“Oh no, not again.”
Yes, bowl of petunias from chapter 18, yes! I read The Hitchhiker’s Guide to the Galaxy again! But that probably wasn’t what you were talking about, was it?
The problem with reading something that I’ve read over and over again is that the words have become such a part of me through the years that I don’t know where the book ends and my own thoughts begin. We all have that show or movie or book that shapes the way we view other shows or movies or books (or even the world) for the rest of our lives. But I get the feeling Douglas Adams may have set out specifically to do this.
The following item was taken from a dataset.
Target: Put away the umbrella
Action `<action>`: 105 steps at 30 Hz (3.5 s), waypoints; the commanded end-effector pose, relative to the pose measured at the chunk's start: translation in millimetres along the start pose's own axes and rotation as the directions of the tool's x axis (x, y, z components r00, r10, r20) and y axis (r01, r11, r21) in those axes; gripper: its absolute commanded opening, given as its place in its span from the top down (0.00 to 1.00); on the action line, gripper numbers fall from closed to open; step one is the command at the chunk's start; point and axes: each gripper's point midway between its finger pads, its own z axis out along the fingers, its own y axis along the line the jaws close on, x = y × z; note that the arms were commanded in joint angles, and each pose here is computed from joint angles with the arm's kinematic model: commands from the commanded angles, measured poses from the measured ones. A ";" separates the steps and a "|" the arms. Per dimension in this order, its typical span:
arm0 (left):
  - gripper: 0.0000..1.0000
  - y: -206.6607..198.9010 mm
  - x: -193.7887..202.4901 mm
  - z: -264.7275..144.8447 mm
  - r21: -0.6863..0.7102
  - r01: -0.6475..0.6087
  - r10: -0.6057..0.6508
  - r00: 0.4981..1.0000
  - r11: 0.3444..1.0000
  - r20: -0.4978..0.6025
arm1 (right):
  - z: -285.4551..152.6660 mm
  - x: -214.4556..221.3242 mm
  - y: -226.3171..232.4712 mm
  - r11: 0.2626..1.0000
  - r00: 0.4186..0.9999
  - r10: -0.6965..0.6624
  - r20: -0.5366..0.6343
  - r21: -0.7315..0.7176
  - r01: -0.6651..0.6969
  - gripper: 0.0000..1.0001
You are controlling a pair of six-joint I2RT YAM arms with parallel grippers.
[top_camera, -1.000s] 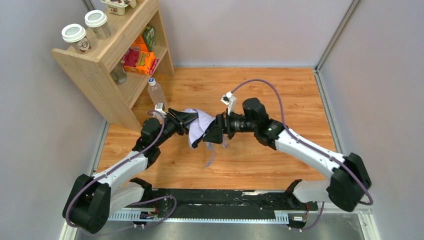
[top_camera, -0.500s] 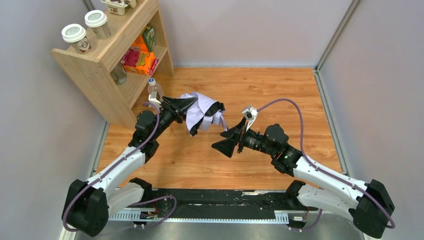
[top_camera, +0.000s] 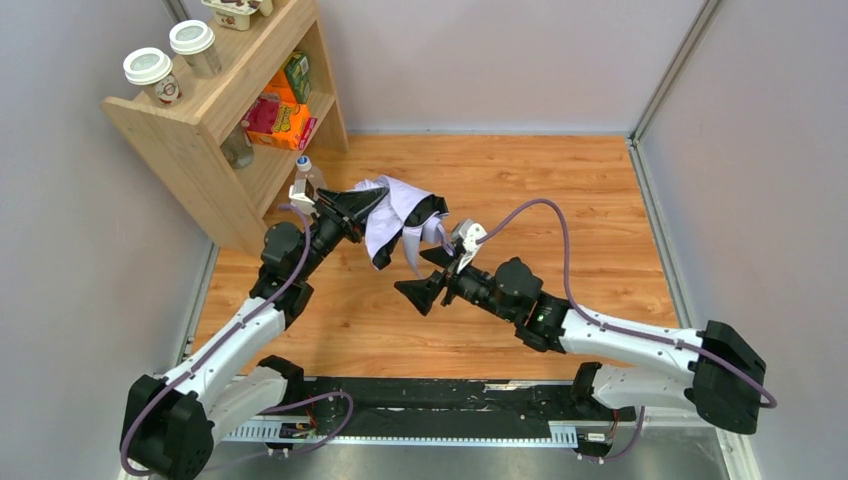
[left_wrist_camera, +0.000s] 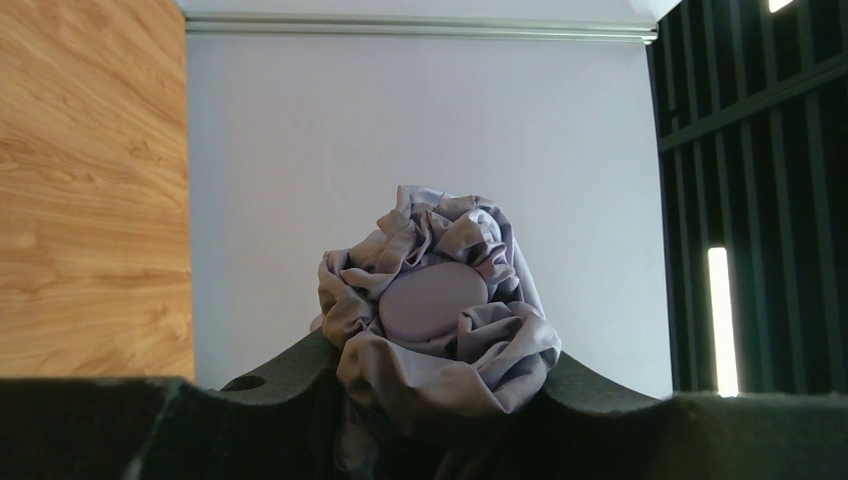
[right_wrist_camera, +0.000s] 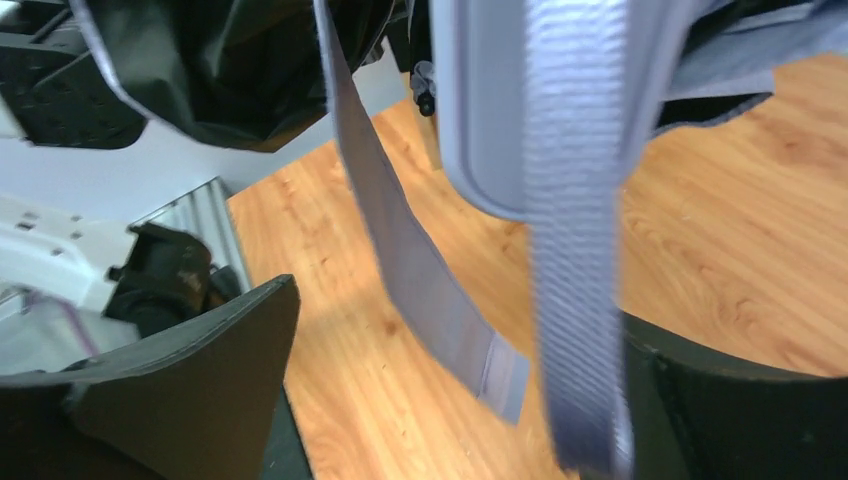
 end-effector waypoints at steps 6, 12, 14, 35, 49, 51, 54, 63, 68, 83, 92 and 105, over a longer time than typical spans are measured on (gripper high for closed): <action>1.00 -71.8 4.2 -6.5 0.175 0.043 -0.044 0.999 0.984 0.004 | 27.6 -36.3 7.1 0.976 0.970 -0.134 0.204 0.195 0.094 0.86; 1.00 -70.7 6.8 -9.0 0.172 0.065 -0.065 0.998 0.983 -0.007 | 27.4 -41.3 47.6 0.999 0.989 -0.049 0.142 0.000 0.049 1.00; 1.00 -75.3 11.7 -8.0 0.183 0.095 -0.093 0.996 0.978 -0.016 | 38.7 -30.1 59.6 0.990 0.989 -0.128 0.081 -0.052 0.132 1.00; 1.00 -35.1 51.4 -5.2 0.021 0.011 -0.010 0.997 1.000 -0.073 | -23.4 54.9 -48.2 0.933 0.978 -0.011 -0.208 0.351 0.085 0.43; 1.00 2.5 44.7 -6.8 -0.077 -0.502 0.492 0.863 0.861 -0.117 | -133.0 -32.3 -18.5 0.961 0.968 0.048 -0.246 0.276 0.023 0.00; 1.00 1.8 45.9 -10.7 -0.053 -0.530 0.522 0.845 0.846 -0.119 | -121.4 -55.3 -4.7 0.980 0.967 0.067 -0.246 0.197 -0.018 0.00; 1.00 2.0 55.6 -17.9 0.002 -0.562 0.555 0.816 0.827 -0.161 | -94.4 -71.9 8.5 0.992 0.940 0.123 -0.319 0.051 -0.113 0.00; 1.00 -22.8 77.1 -43.8 0.174 -0.588 0.613 0.767 0.790 -0.189 | -62.3 -89.2 -1.5 0.928 0.922 0.179 -0.343 -0.251 -0.274 0.03; 1.00 -28.6 88.9 -49.9 0.249 -0.576 0.624 0.749 0.779 -0.221 | -58.1 -84.3 -4.0 0.894 0.923 0.166 -0.347 -0.341 -0.289 0.03; 1.00 -21.9 94.6 -35.8 0.271 -0.559 0.619 0.741 0.784 -0.261 | -2.8 -58.1 15.2 0.903 0.905 0.196 -0.379 -0.290 -0.317 0.20; 1.00 -12.6 88.2 -32.3 0.227 -0.562 0.606 0.756 0.795 -0.249 | 22.5 -24.5 22.6 0.923 0.891 0.196 -0.409 -0.231 -0.308 0.54; 0.34 31.5 67.5 -46.0 0.014 -0.602 0.585 0.769 0.798 -0.257 | 7.4 -0.7 30.7 0.885 0.877 0.173 -0.448 -0.321 -0.339 1.00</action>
It takes some skill to create a simile that can get your message across. It takes even more to create a simile based on the opposite of the message you are trying to convey. On the podcast, I brought up the description in Chapter 3 of the Vogon ships. “The ships hung in the sky in much the same way that bricks don’t.” We all got a crazy kick out of this. Megan was so amused by our gigglefest (listen for it at about the 10 minute mark) that she sent the rest of the Geek Hosts this message when she was editing the podcast: “You guys – THE WAY BRICKS DON’T!! AHAHAHAHAHAHAAA.”
And then there are the descriptions of other worlds and other beings that make you wish that there were a real Hitchhiker’s Guide. Among my favorites is the description of the Ravenous Bugblatter Beast of Traal (which is merely a side note in the entry about towels): “A mindboggingly stupid animal, it assumes that if you can’t see it, it can’t see you — daft as a bush, but very ravenous.” Am I the only one who closed her eyes after reading that line trying to figure out exactly what that meant? Once I did get it, I cracked up and promptly told my inner scientist to shut up. “But what kind of evolutionary pressures have to exist for an animal with that trait to be naturally selected?” she was trying to ask. But that line was funny enough that I could suspend my disbelief and keep laughing. Which is rare, because my inner scientist LOVES her a plot hole and is not used to being overruled.
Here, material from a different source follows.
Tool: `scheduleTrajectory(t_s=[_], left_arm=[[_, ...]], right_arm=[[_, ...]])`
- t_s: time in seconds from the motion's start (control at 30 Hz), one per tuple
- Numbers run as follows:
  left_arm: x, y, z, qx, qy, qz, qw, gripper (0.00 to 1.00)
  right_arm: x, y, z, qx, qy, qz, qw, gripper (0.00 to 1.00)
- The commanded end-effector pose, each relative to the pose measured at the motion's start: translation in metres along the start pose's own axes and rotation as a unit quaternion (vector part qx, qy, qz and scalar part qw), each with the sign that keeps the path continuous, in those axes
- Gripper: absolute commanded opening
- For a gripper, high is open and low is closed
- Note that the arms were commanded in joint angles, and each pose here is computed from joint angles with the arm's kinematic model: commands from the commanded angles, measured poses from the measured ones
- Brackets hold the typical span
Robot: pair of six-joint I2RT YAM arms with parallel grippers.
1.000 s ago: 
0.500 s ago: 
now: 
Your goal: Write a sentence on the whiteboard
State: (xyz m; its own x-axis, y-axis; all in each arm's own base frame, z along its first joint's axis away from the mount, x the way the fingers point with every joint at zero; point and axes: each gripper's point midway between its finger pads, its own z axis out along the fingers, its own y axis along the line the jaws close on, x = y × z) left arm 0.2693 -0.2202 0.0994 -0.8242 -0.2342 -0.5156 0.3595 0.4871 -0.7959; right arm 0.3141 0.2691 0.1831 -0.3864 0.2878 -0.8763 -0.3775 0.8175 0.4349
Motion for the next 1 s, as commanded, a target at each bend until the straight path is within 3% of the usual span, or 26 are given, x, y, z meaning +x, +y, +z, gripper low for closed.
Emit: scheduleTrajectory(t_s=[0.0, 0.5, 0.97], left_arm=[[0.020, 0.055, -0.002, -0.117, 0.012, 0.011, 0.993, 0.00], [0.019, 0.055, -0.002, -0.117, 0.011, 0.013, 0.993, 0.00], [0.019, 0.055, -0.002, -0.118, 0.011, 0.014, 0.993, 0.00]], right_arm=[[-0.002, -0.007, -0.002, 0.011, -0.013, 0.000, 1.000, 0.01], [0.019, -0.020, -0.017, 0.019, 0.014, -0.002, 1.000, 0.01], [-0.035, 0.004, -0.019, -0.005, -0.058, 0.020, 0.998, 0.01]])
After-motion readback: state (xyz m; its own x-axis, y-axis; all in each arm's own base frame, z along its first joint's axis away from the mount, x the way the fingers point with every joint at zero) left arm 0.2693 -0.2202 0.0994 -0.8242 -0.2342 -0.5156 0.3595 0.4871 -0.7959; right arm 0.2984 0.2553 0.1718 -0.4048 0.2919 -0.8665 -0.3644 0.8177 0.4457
But we don’t have to really go far to meet all the animals that are described brilliantly by Douglas Adams. Or maybe you do if you’re reading this from a location that is land-locked or does not have an aquarium within a close radius. “It is an important and popular fact that things are not always what they seem. For instance, on the planet Earth, man had always assumed that he was more intelligent than dolphins because he had achieved so much — the wheel, New York, wars and so on — whilst all the dolphins had ever done was muck about in the water having a good time. But conversely, the dolphins had always believed that they were far more intelligent than man — for precisely the same reasons.” In your best Keanu Reeves voice, I want you all to say it with me: “Whoa.”
The hilarious profundity of The Hitchhiker’s Guide to the Galaxy, though, always brings me back to that bowl of petunias. “Many people have speculated that if we knew exactly why the bowl of petunias had thought that we would know a lot more about the nature of the universe than we do now.” And with that, dear readers, I leave you with my hope that you will never look at a bowl of petunias (or the world) the same way again.
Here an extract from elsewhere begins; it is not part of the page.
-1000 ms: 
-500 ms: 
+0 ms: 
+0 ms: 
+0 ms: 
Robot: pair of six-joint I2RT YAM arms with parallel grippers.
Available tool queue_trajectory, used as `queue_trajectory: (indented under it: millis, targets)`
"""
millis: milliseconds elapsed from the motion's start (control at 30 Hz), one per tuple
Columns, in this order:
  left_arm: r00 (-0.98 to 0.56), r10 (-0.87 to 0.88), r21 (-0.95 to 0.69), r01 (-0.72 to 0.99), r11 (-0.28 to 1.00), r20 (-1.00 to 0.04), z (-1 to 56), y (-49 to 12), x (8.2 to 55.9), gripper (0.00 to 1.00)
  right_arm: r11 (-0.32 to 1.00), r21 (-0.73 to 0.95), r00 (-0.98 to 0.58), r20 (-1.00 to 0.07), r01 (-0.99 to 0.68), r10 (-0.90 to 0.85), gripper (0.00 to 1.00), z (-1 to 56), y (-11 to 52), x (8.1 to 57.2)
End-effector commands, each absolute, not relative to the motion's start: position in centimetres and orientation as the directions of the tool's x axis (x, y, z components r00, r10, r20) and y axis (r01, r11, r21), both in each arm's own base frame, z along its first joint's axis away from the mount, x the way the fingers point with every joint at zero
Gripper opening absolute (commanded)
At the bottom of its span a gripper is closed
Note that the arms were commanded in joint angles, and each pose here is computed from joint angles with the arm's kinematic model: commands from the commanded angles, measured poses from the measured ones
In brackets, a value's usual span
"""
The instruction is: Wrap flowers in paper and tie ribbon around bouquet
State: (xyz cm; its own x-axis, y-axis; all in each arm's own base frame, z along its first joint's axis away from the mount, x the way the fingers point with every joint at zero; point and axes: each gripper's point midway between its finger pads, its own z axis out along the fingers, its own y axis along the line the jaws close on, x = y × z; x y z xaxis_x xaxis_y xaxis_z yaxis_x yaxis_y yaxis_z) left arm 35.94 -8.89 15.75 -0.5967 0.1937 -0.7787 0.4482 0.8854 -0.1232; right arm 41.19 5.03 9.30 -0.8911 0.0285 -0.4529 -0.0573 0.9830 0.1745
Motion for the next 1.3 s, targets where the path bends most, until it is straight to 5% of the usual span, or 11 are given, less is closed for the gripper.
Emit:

 Which reminds me, have you seen the IMDB photo of the lady that played the praying mantis teacher in the 4th episode of Buffy the Vampire Slayer? Seriously. Look it up. Musetta Vander is her name.
 My inner scientist is also the one who gets mad at Fringe when they don’t insert intravenous needles correctly.
 Click “like” if you’re reading this from a square state or Siberia! What up, y’all!
 Alternate reaction: “You guys! The way dolphins don’t!”